# What is required
The data below must be copied in full and without any change.

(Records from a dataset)
+-------+
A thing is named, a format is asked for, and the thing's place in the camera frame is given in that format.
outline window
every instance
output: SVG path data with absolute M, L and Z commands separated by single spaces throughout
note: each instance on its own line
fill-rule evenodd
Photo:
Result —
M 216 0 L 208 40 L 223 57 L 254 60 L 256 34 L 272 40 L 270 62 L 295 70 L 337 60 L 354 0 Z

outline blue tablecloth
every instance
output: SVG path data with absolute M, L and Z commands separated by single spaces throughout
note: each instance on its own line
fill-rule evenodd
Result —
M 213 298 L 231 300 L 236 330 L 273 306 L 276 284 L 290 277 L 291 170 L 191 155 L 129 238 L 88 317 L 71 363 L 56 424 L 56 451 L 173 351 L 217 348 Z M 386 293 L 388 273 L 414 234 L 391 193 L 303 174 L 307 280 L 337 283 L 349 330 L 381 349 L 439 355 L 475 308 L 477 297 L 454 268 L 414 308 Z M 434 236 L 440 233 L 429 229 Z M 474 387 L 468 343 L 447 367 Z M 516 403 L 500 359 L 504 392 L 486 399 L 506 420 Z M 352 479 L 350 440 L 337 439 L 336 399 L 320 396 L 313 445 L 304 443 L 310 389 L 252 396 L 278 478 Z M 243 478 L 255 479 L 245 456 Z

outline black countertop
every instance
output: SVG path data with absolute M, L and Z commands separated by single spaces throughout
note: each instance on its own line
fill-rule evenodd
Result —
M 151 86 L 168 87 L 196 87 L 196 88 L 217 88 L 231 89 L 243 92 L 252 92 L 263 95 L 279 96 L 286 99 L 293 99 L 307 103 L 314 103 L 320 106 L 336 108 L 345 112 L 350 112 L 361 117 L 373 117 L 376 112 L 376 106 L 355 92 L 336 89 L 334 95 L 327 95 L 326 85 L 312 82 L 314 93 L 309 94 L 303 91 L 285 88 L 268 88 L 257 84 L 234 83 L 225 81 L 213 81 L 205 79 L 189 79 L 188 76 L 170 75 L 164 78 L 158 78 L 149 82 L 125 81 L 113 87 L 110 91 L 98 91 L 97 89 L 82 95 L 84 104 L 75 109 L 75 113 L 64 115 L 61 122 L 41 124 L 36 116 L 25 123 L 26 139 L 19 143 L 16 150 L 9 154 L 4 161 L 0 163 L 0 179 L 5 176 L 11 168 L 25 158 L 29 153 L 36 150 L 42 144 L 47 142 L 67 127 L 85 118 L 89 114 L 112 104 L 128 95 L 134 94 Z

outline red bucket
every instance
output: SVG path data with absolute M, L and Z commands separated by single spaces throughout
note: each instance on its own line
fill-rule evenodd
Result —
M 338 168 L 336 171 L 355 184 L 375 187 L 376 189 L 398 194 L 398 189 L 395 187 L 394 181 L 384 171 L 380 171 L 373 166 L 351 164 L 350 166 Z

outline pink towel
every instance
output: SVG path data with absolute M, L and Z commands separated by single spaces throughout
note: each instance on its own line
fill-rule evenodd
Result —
+-------+
# Answer
A thing is named, a format is asked for, and the thing's place in the camera frame is given in that format.
outline window
every instance
output: SVG path data with absolute M, L and Z commands separated by single spaces throughout
note: each instance on its own line
fill-rule evenodd
Photo:
Result —
M 216 0 L 208 40 L 223 57 L 254 60 L 256 34 L 272 40 L 270 62 L 295 70 L 337 60 L 354 0 Z

outline blue tablecloth
every instance
output: SVG path data with absolute M, L and Z commands separated by single spaces throughout
note: each instance on its own line
fill-rule evenodd
Result —
M 213 298 L 231 300 L 236 330 L 273 306 L 276 284 L 290 277 L 291 170 L 191 155 L 129 238 L 88 317 L 71 363 L 56 424 L 56 451 L 173 351 L 217 348 Z M 386 293 L 388 273 L 414 234 L 391 193 L 303 174 L 307 280 L 337 283 L 349 330 L 381 349 L 439 355 L 475 308 L 477 297 L 454 268 L 414 308 Z M 434 236 L 440 233 L 429 229 Z M 474 387 L 468 343 L 447 367 Z M 516 403 L 500 359 L 504 392 L 486 399 L 506 420 Z M 352 479 L 350 440 L 337 439 L 336 399 L 320 396 L 313 445 L 304 443 L 310 389 L 252 396 L 278 478 Z M 243 478 L 255 479 L 245 456 Z

outline black countertop
every instance
output: SVG path data with absolute M, L and Z commands separated by single spaces throughout
note: each instance on its own line
fill-rule evenodd
Result —
M 151 86 L 168 87 L 196 87 L 196 88 L 217 88 L 231 89 L 243 92 L 252 92 L 263 95 L 279 96 L 286 99 L 293 99 L 307 103 L 314 103 L 320 106 L 336 108 L 345 112 L 350 112 L 361 117 L 373 117 L 376 112 L 376 106 L 355 92 L 336 89 L 334 95 L 327 95 L 326 85 L 312 82 L 314 93 L 309 94 L 303 91 L 285 88 L 268 88 L 257 84 L 234 83 L 225 81 L 213 81 L 205 79 L 189 79 L 188 76 L 170 75 L 164 78 L 158 78 L 149 82 L 125 81 L 113 87 L 110 91 L 98 91 L 97 89 L 82 95 L 84 104 L 75 109 L 75 113 L 64 115 L 61 122 L 41 124 L 36 116 L 25 123 L 26 139 L 19 143 L 16 150 L 9 154 L 4 161 L 0 163 L 0 179 L 5 176 L 11 168 L 25 158 L 29 153 L 36 150 L 42 144 L 47 142 L 67 127 L 85 118 L 89 114 L 112 104 L 128 95 L 134 94 Z

outline red bucket
every instance
output: SVG path data with absolute M, L and Z commands separated by single spaces throughout
note: each instance on its own line
fill-rule evenodd
Result —
M 338 168 L 336 171 L 355 184 L 375 187 L 376 189 L 398 194 L 398 189 L 395 187 L 394 181 L 384 171 L 380 171 L 373 166 L 351 164 L 350 166 Z

outline pink towel
every instance
output: SVG path data with absolute M, L and Z commands separated by single spaces throughout
note: each instance on its own line
fill-rule evenodd
Result —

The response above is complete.